Problem requirements:
Quote from the first line below through the line that contains "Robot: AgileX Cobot", both included, and leave the pictures out.

BEGIN Raw data

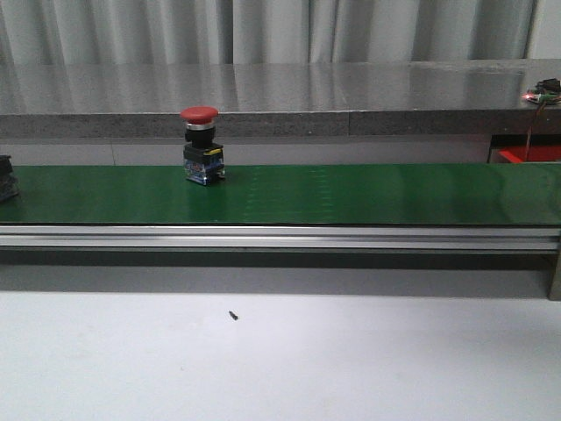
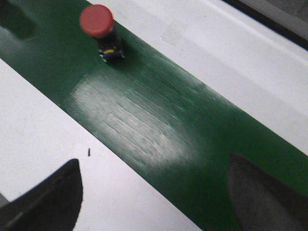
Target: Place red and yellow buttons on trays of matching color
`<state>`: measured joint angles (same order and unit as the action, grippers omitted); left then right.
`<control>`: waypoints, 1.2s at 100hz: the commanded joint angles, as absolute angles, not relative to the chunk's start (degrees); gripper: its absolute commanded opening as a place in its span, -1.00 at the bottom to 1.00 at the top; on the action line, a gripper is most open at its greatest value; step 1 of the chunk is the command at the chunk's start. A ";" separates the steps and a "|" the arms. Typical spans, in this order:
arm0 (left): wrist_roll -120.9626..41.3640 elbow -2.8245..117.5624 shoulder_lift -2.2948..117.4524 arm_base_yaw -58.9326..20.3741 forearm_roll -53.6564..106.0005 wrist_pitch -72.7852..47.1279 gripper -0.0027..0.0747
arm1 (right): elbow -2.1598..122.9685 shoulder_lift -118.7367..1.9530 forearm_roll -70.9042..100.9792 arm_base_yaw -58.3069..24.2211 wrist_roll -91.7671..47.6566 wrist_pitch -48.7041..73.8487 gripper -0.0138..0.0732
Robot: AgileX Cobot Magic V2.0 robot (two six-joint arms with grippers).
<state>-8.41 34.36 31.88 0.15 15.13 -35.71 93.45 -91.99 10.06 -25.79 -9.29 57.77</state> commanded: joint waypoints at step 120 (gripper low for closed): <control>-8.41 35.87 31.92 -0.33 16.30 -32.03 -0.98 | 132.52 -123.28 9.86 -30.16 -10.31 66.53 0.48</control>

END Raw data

Solved exercise:
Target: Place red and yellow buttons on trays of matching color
`<state>`: measured joint angles (same order and unit as the action, grippers omitted); left then right.
`<control>`: waypoints, 1.2s at 100hz: the commanded joint angles, as absolute angles, not relative to the chunk's start (degrees); gripper: its absolute commanded opening as a place in its span, -1.00 at the bottom to 1.00 at the top; on the action line, a gripper is most open at its greatest value; step 1 of the chunk is the command at the chunk's start. A ";" separates the steps and a "|" the arms. Typical spans, in this order:
arm0 (left): wrist_roll -120.9626..41.3640 elbow -2.8245..117.5624 shoulder_lift -2.2948..117.4524 arm_base_yaw -58.9326..20.3741 forearm_roll -53.6564..106.0005 wrist_pitch -72.7852..47.1279 gripper -0.0027..0.0747
arm1 (right): elbow -2.1598..122.9685 shoulder_lift -118.7367..1.9530 forearm_roll -70.9042..100.9792 arm_base_yaw -58.3069..24.2211 wrist_roll -91.7671..47.6566 wrist_pitch -48.7041..73.8487 gripper -0.0138..0.0732
Robot: AgileX Cobot Magic V2.0 robot (two six-joint arms with grippers).

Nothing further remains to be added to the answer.